Over 100 years ago, 12 of America's most elite schools decided collectively to outsource
the hard work of education. In so doing, they impoverished the souls and the wallets of American
students. They came together to make admissions more efficient and offloaded a question that
no school should ever abandon. What is the purpose of education? It is an ongoing struggle to
define what an educated person is or what a university is for. As history unfolds, long-established
institutions must constantly re-examine the reason for their existence. Since the progressive era,
the most recognized American universities have failed to offer a unique vision of a world
beyond the hamster wheel of success. Good grades, high test scores, college degree,
dreary professional training, and then climbing job ladders until old age claims you. But young people
want more than that. In the closing of the American mind, Alan Bloom tried to remind universities
that they have a noble role to play in a young person's life, a role far beyond technical
training. These are the charmed years when a student can become anything he wishes and when he
has the opportunity to survey his alternatives, not merely those current in his time or provided by
careers, but those available to him as a human being. The American schools today with the brightest
future have already stopped looking to the college board to tell them what their freshman class should
look like. These schools look at the students. They have forced themselves to reflect on the human
potential entrusted to them, how students who enter can be freed from Plato's cave and given
an awareness of their human dignity during their time at school. They are recovering a sense of
universal knowledge that the unity of truth leads to a unity of disciplines, departments,
and the entire vision of university life. This doesn't mean every school must become a great
book's program, although great literature is the tried and true way of training what John Henry
Newman called a true culture of mind. But the best schools will, while looking to the future,
have a deep respect for the great conversation of the Western tradition and invite their students
to confront eternal questions. And we don't have to wait for schools to wake up. It is also
possible that a standardized test could help universities recover higher standards and reinforce
a distinctive mission in society, but the college board will not be the company to do that.

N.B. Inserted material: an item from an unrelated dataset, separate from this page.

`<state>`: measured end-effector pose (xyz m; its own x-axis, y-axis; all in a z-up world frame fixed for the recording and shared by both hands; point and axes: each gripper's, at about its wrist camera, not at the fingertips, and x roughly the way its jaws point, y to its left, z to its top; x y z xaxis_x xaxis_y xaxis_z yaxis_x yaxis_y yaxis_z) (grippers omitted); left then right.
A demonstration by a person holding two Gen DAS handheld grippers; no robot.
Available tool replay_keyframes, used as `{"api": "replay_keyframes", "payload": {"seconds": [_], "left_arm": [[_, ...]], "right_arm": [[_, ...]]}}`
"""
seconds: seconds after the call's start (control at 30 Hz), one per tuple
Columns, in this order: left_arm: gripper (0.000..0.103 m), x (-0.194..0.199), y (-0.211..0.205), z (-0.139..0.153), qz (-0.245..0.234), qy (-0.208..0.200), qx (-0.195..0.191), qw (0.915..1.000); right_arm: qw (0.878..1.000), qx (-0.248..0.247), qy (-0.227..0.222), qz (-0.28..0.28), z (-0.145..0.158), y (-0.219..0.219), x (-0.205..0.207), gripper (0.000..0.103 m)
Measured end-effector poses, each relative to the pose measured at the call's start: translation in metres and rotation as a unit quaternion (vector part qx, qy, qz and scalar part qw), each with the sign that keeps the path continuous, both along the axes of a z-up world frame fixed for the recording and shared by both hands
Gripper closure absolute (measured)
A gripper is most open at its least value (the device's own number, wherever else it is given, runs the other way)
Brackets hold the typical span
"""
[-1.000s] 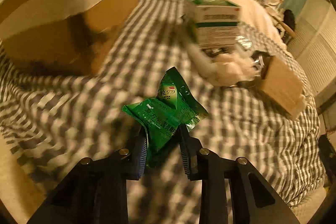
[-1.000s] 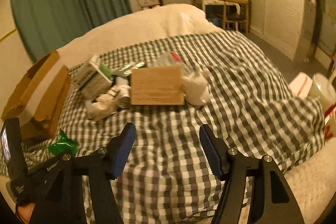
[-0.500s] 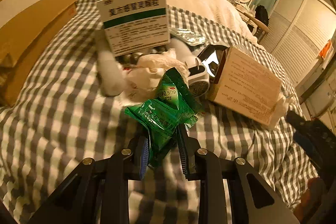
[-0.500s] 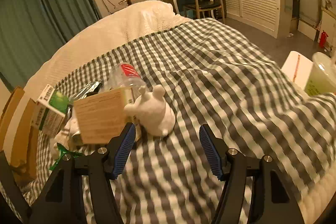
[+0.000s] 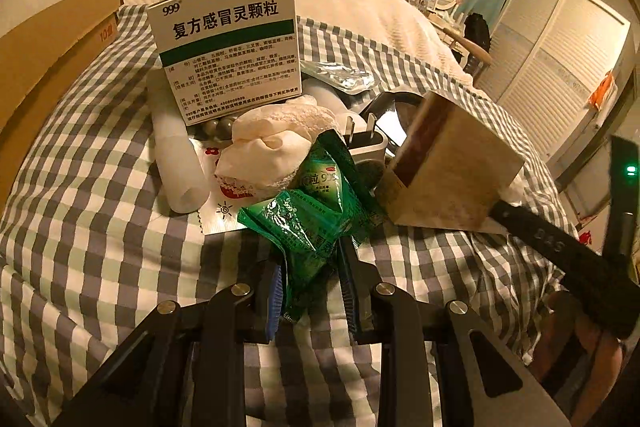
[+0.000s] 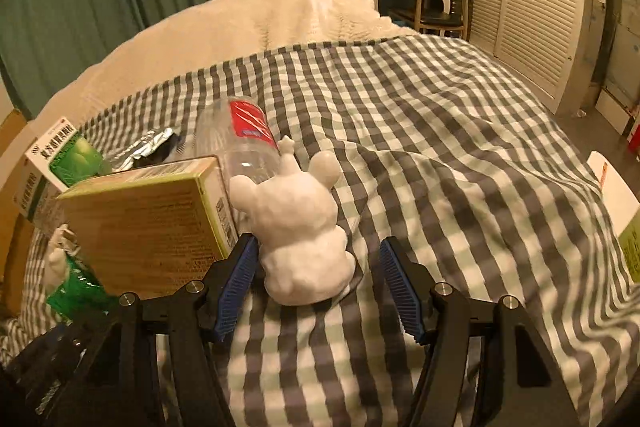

The good folks at the classic learning test are hoping to provide just that test, and over 300
schools have already caught on that such a partnership benefits schools, faculty, and most of all
the students themselves. These are test makers and schools with a clear vision. They know what
education is for, and the distinct service they offer potential students. Maybe the college board
needs to go, but we shouldn't give up on the idea of a university, or the idea of a university test.
Western education flourished for over 2,000 years before the college board existed,
and I am confident it will long outlive the SAT.